You are providing guidance to ensure emails maintain a cheerful, positive tone.
Guidance:
- Review email content for tone and sentiment
- Suggest more cheerful phrasing if the message seems negative or neutral
- Encourage use of positive language and friendly greetings
When agents attempt to send emails, check if the message tone
is appropriately cheerful and provide feedback if improvements are needed.
"""
)
agent = Agent(
tools=[send_email],
hooks=[handler] # Steering handler integrates as a hook
)
# Agent receives guidance about email tone
response = agent("Send a frustrated email to tom@example.com, a client who keeps rescheduling important meetings at the last minute")
print(agent.messages) # Shows "Tool call cancelled given new guidance..."
sequenceDiagram
participant U as User
participant A as Agent
participant S as Steering Handler
participant T as Tool
U->>A: "Send frustrated email to client"
A->>A: Reason about request
A->>S: Evaluate send_email tool call
S->>S: Evaluate tone in message
S->>A: Guide toward cheerful tone
A->>U: "Let me reframe this more positively..."
Built-in Context Providers¶
Ledger Provider¶
The LedgerProvider tracks comprehensive agent activity for audit trails and usage-based guidance.
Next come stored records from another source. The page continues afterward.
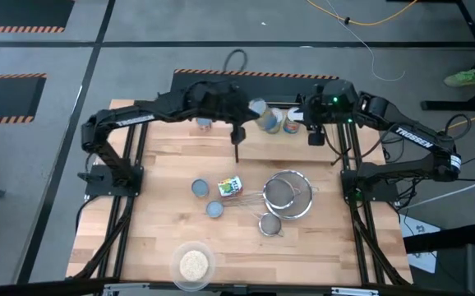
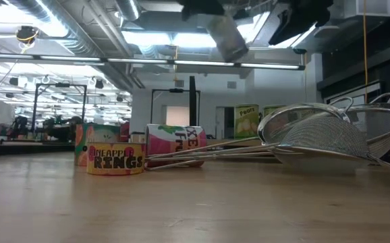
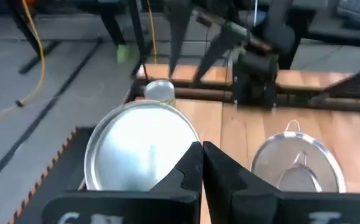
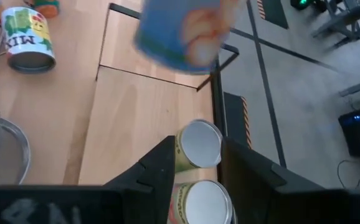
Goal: Pick and place cans onto a shelf
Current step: Put the canned peaches on the shelf
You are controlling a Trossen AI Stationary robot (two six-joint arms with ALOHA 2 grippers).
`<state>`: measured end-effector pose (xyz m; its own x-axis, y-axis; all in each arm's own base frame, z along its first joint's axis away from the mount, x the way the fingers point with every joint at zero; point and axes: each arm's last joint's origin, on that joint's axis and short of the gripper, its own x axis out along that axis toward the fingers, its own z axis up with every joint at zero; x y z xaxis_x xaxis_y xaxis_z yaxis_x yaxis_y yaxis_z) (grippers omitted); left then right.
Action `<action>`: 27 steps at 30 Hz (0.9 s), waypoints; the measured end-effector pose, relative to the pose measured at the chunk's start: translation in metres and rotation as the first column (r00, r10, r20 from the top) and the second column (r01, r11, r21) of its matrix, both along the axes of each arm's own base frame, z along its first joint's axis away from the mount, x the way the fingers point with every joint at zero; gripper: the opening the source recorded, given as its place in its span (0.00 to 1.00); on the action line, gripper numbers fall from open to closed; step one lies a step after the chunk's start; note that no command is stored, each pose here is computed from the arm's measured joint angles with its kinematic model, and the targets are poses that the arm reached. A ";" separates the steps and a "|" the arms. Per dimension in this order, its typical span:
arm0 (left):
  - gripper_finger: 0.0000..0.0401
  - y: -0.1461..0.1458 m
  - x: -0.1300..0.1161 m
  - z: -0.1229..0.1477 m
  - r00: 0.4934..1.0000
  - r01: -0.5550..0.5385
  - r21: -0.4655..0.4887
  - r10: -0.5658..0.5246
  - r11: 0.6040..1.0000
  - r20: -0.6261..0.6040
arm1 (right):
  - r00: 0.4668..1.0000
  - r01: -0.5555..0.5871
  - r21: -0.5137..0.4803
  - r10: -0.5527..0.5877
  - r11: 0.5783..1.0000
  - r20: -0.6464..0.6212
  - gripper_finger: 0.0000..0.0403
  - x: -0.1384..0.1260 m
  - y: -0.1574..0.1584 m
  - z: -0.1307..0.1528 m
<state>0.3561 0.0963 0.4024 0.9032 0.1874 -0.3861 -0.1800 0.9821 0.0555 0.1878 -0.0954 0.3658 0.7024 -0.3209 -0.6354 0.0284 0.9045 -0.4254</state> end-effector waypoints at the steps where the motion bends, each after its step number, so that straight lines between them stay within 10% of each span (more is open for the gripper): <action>1: 0.00 0.002 0.007 0.000 1.000 0.001 0.000 -0.001 1.000 -0.012 | 1.000 0.007 0.001 -0.007 1.000 -0.001 0.33 -0.001 -0.001 0.000; 27: 0.00 -0.004 0.083 -0.119 0.860 -0.104 0.061 0.120 0.993 -0.497 | 0.980 -0.187 0.273 0.199 0.943 -0.017 0.33 -0.008 0.010 -0.010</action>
<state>0.4389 0.0924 0.2834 0.5637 0.2949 -0.7716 -0.2291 0.9533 0.1970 0.1796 -0.0850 0.3555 0.7037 0.0055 -0.7104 -0.1715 0.9717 -0.1623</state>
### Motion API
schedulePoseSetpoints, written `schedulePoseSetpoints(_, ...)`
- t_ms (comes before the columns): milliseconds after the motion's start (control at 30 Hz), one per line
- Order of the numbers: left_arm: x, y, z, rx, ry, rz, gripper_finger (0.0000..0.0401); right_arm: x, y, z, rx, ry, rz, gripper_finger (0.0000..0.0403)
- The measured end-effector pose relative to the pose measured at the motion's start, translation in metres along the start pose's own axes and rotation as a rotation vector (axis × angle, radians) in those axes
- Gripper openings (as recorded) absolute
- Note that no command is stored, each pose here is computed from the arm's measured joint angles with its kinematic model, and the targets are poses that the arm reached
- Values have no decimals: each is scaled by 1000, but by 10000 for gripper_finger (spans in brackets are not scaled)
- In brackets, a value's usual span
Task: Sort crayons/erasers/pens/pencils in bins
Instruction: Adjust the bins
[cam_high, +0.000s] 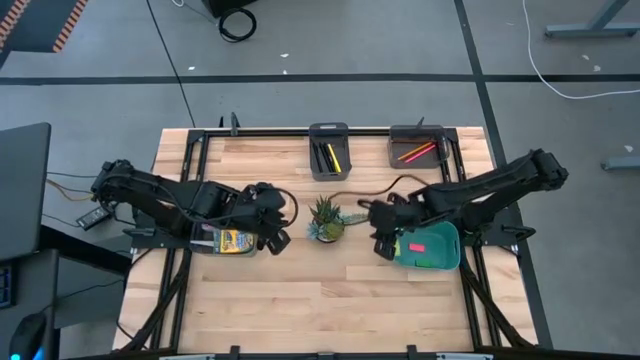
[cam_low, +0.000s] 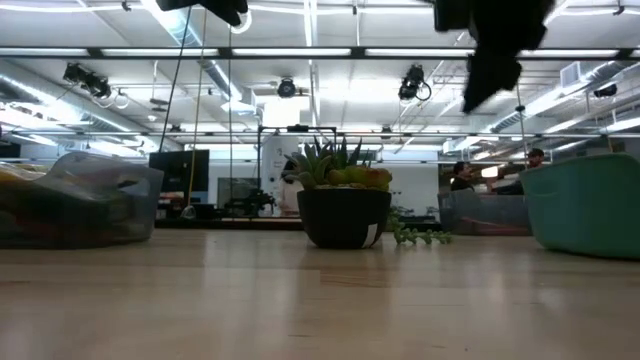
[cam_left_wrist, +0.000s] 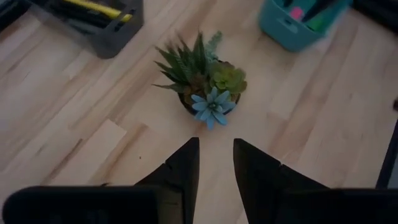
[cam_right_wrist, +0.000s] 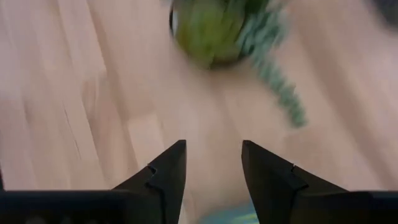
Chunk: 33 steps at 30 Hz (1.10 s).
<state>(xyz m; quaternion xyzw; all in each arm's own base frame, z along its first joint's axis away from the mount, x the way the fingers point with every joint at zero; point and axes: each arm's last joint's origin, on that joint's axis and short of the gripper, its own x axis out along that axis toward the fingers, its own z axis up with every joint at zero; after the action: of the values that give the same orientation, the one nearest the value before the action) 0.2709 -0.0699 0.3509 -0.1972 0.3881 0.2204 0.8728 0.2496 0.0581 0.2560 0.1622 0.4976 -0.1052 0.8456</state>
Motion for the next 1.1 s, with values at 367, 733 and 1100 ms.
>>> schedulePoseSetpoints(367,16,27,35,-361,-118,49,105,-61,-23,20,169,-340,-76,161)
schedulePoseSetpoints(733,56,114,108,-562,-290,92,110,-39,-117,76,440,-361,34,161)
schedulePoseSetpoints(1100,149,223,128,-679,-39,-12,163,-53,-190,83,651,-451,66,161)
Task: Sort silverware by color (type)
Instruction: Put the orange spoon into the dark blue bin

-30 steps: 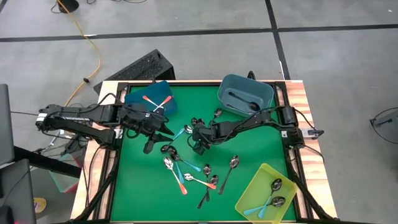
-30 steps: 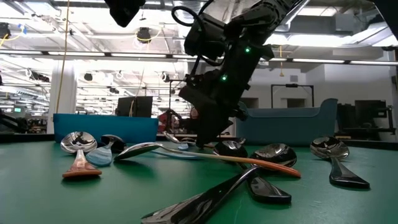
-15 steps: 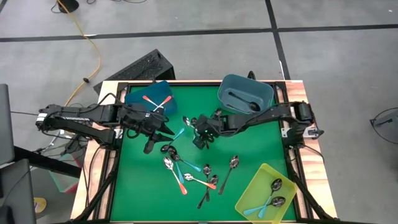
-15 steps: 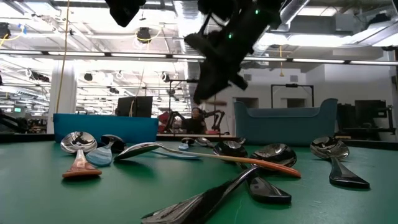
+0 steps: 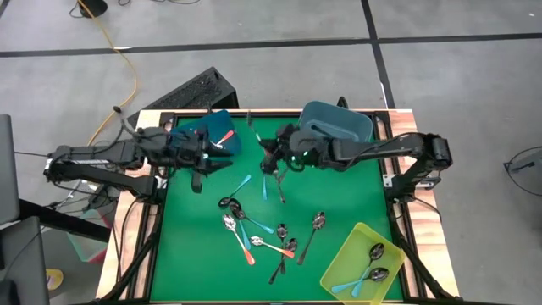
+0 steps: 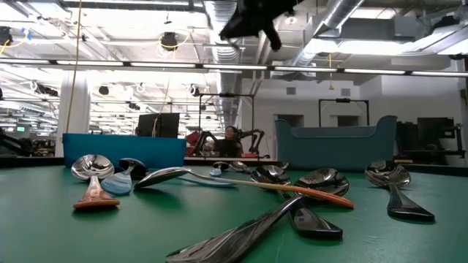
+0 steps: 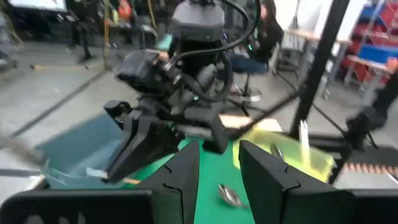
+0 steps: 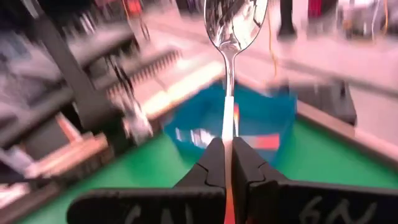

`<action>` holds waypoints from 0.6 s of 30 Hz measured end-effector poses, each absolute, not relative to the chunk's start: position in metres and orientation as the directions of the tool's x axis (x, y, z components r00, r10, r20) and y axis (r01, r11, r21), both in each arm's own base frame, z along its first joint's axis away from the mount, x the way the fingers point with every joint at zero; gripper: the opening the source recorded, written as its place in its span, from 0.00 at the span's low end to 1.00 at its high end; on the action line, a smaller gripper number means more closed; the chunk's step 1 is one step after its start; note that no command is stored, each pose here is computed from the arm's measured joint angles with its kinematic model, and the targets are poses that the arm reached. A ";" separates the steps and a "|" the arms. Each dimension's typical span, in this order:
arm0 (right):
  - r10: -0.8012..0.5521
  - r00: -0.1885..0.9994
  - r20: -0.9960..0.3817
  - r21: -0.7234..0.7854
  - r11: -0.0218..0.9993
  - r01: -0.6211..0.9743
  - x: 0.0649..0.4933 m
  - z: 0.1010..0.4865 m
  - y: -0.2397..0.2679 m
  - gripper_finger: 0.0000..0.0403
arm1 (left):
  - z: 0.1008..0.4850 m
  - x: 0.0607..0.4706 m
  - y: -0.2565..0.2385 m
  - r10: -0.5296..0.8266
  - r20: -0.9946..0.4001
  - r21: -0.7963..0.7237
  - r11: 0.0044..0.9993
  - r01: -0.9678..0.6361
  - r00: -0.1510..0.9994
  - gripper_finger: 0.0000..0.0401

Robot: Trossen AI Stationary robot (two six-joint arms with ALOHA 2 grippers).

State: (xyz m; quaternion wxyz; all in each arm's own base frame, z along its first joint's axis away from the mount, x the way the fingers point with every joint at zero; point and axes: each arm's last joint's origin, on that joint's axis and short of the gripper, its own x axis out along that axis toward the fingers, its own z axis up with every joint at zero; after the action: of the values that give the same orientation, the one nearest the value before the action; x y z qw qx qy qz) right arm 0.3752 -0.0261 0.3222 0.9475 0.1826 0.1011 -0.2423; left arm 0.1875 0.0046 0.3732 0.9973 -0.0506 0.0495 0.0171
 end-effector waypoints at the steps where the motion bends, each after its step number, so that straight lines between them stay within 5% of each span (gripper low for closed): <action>1: -0.427 0.872 -0.240 0.296 0.823 0.485 0.374 0.329 -0.028 0.02 | 0.375 0.185 0.006 0.039 -0.085 -0.100 0.994 -0.048 0.996 0.25; 8: -0.423 0.905 -0.036 0.297 0.860 0.414 0.370 0.357 -0.029 0.02 | 0.362 0.185 0.016 0.063 0.036 -0.171 0.984 -0.056 0.997 0.25; 18: -0.356 0.934 0.019 0.287 0.897 0.336 0.373 0.361 -0.024 0.03 | 0.302 0.180 0.030 0.172 0.340 -0.392 0.920 -0.027 0.924 0.25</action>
State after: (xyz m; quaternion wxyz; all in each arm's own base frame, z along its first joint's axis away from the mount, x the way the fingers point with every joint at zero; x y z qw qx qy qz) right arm 0.3725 -0.0245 0.3613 0.9733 0.1408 -0.0356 -0.1775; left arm 0.1803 0.0304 0.3024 0.9617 -0.1935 -0.1874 0.0515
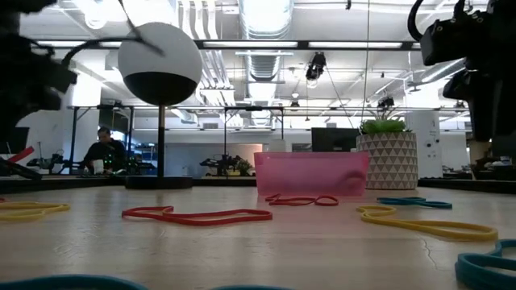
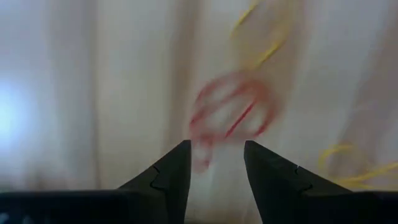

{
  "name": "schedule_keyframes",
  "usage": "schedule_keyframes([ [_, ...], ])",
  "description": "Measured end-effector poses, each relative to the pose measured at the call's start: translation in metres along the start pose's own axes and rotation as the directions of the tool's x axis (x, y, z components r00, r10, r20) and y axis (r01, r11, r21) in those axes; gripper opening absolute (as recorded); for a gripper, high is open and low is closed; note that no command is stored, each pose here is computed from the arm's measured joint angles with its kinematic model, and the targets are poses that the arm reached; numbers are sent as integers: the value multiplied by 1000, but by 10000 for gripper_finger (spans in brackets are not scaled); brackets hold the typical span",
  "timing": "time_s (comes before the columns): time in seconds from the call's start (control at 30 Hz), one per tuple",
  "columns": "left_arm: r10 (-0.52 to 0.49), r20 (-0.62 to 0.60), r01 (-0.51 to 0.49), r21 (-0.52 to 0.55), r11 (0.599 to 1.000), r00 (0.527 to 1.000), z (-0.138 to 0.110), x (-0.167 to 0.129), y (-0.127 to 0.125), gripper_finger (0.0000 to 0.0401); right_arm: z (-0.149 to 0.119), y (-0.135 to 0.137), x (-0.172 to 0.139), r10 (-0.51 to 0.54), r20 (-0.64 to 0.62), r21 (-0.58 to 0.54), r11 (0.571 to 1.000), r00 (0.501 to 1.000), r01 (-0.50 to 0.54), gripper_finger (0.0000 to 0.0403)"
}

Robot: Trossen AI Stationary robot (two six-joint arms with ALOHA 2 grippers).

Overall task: Pick and place rubber bands into bin
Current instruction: Put the red rubber band into the pink bin

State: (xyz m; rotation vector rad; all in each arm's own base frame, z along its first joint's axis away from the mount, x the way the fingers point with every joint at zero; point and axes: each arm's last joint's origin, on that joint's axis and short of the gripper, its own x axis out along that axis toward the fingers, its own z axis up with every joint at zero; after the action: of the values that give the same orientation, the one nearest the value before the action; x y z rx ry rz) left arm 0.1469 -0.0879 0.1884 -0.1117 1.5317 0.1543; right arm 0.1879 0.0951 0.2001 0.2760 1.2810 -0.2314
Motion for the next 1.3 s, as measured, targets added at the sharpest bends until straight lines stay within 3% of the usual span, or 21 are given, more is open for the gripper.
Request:
schedule_keyframes([
  [0.07,29,-43,-34,-140,990,999,-3,3,6,134,1,0,0,-17,19,0,1000,1000,17,173],
  [0.13,10,-42,-18,-188,982,999,-4,8,7,134,2,0,0,-27,48,3,1000,999,27,174],
  [0.27,-73,25,75,-91,993,997,-1,23,2,134,4,0,0,-39,71,-19,999,997,41,173],
  [0.37,-74,48,76,-28,997,996,-3,33,4,134,4,0,-1,-36,74,-37,999,997,39,174],
  [0.47,-24,61,26,-34,999,998,-7,41,9,134,5,1,-2,-32,78,-36,999,996,35,172],
  [0.83,-46,81,49,-32,998,996,-12,56,12,131,7,1,-3,-51,104,8,999,993,51,172],
  [0.93,-81,78,83,-30,996,994,-13,61,12,109,7,1,-3,-60,114,9,998,992,59,171],
  [1.13,-146,50,148,-34,988,988,-15,65,11,13,7,1,-3,-60,114,13,998,992,59,168],
  [1.3,-203,107,215,-115,970,973,-4,55,5,3,7,1,-3,-60,114,13,998,992,59,164],
])
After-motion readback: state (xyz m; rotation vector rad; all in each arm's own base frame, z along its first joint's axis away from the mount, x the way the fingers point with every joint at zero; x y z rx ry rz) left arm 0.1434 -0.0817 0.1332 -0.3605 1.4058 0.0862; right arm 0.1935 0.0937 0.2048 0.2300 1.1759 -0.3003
It automatically captures tool call history with inputs, outputs, timing, and success/failure status.
The ledger captures:
Tool Call History: Every tool invocation with inputs, execution time, and success/failure status. Before tool calls, it records pending status with timestamp and arguments. After tool calls, it updates with completion timestamp, final status, results, and any errors.
Session Metadata: Session start time and other contextual information that persists across the handler's lifecycle.
Structured Data: All data is stored in JSON-serializable format in the handler's steering_context under the "ledger" key, making it accessible to LLM-based steering decisions.
Comparison with Other Approaches¶
Steering vs. Workflow Frameworks¶
Workflow frameworks force you to specify discrete steps and control flow logic upfront, making agents brittle and requiring extensive developer time to define complex decision trees. When business requirements change, you must rebuild entire workflow logic. Strands Steering uses modular prompting where you define contextual guidance that appears when relevant rather than prescribing exact execution paths. This maintains the adaptive reasoning capabilities that make AI agents valuable while enabling reliable execution of complex procedures.
Steering vs. Traditional Prompting¶
Traditional prompting requires front-loading all instructions into a single prompt. For complex tasks with 30+ steps, this leads to prompt bloat where agents ignore instructions, hallucinate behaviors, or fail to follow critical procedures. Strands Steering uses progressive disclosure where context-aware reminders appear at the right moment, like post-it notes that guide agents when they need specific information. This keeps context windows lean while maintaining agent effectiveness on complex tasks.